Lord Blackheath Surfaces Again… But This Time It’s Not …

goldJoseph P Farrell – All of you remember Lord James of Blackheath, don’t you? Well, in case you’ve forgotten who he is, he was the British peer who, a few years ago, stood in the House of Lords and gave a most peculiar speech that cited unusual amounts of gold in the world. I wrote about his speech – which was causing something of a minor fuss on the internet at that time – in my book Covert Wars and Breakaway Civilizations.

In fact, I cited much of his remarks, as Hansard reported them, in that book. The upshot of Lord Blackheath’s remarks was that he was trying to get to the bottom of how much gold there was in the world, and as a result, contacted acquaintances in the Old Lady of Threadneedle Street (the Bank of England), and was given answers that amounted to approximately 1500 tons.

There was, of course, much more to Lord Blackheath’s remarks than just that, but that was one of the things that grabbed my attention, for at around the same time, the calls within Germany by Germans to audit their country’s gold reserves had reached such a pitch that the Bundesbank decided to begin the process of repratriation of Germany’s gold deposits from London, Paris, and most importantly, the Federal Reserve Bank of New York.

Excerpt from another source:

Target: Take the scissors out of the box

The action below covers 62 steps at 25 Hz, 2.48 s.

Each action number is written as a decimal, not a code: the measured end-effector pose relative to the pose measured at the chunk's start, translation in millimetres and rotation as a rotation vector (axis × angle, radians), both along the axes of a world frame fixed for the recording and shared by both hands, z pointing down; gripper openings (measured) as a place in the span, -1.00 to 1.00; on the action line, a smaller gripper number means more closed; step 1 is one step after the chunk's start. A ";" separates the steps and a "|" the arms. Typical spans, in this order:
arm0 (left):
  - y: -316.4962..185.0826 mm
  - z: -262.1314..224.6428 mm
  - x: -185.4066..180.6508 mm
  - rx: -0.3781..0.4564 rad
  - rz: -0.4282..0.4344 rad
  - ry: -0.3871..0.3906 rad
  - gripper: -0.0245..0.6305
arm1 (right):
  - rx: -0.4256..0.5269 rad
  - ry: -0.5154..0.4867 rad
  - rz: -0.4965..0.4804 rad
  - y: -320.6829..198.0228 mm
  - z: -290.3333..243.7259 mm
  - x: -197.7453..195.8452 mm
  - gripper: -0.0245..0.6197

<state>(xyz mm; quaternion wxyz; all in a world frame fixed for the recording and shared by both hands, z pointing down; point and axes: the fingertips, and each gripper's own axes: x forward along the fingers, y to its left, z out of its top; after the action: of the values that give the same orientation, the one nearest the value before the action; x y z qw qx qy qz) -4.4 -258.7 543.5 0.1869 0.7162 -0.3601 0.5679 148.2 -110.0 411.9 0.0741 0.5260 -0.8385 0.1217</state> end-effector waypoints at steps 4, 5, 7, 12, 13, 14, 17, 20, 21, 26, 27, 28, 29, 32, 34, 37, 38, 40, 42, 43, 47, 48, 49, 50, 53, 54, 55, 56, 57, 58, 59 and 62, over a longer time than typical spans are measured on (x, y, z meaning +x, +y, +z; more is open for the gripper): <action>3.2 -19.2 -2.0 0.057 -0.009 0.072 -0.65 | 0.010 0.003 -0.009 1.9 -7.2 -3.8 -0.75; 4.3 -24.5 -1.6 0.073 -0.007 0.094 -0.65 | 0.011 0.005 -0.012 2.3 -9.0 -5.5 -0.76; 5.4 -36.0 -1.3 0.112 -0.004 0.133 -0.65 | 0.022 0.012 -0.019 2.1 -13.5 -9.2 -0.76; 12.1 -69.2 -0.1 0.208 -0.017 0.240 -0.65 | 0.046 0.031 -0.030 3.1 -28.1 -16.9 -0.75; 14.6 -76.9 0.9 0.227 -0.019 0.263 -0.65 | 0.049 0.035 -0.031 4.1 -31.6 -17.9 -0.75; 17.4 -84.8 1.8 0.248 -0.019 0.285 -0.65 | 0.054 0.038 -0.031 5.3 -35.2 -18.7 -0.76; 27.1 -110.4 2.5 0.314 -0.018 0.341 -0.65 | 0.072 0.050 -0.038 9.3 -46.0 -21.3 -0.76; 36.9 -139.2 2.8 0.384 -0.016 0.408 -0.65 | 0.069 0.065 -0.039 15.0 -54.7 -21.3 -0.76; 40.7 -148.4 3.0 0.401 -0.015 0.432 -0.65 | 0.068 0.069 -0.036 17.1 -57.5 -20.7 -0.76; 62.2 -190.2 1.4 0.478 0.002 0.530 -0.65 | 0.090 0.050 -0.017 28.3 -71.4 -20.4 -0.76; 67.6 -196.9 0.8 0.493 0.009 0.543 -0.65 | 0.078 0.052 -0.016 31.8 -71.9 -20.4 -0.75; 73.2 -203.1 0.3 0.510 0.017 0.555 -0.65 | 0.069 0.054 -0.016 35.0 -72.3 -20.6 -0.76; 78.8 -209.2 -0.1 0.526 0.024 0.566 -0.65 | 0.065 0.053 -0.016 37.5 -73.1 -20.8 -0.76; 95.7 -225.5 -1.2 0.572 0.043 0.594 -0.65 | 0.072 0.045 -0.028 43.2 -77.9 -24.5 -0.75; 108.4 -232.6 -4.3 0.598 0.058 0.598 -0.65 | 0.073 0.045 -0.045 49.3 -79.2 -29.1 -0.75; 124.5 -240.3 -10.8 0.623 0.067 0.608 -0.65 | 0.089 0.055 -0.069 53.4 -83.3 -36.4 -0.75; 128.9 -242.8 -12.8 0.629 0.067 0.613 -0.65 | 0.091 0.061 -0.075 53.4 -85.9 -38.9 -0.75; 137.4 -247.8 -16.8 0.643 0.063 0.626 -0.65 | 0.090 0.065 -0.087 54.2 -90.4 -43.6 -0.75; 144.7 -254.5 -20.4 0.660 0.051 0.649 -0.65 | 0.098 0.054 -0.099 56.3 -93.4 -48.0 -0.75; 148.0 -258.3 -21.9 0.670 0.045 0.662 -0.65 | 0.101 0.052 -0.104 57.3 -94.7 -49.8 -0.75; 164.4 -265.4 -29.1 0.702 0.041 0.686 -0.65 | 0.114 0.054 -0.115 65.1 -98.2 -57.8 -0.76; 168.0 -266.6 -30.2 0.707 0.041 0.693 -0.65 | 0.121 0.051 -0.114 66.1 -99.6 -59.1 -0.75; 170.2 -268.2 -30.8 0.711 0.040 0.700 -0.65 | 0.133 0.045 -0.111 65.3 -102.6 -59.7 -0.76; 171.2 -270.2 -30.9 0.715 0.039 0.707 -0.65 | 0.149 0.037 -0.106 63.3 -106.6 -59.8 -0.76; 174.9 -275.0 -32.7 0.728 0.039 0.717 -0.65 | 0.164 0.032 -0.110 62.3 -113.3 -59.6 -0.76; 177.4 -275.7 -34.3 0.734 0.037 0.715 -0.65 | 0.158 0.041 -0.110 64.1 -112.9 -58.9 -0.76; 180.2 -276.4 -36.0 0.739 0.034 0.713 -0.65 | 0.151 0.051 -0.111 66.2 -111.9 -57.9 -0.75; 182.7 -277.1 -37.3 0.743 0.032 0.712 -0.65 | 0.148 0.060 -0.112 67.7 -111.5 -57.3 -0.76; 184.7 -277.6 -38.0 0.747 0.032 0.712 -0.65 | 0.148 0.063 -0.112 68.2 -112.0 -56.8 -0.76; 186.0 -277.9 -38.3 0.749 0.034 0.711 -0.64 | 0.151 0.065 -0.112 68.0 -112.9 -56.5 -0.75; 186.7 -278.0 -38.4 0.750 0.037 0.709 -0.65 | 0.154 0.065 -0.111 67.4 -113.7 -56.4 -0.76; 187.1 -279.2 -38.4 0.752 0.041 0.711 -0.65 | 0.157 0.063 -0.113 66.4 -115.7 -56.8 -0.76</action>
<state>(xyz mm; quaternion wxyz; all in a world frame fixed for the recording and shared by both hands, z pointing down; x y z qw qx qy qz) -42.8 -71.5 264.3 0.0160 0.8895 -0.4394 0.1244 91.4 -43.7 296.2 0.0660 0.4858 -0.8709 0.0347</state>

Of course, I don’t for a moment assume these pressures were the only reason Germany decided to do this. If anything, they were convenient pressures, when the real reasons were probably geopolitical, and growing mistrust between Berlin on the one hand, and London and Washington on the other.

In any case, the amounts being cited by Lord Blackheath were far below even the reported amounts of just German gold allegedly on deposit in New York. And of course, Lord Blackheath himself expressed no considerable mystification at the time at not being able to get any rational approximation from his contacts.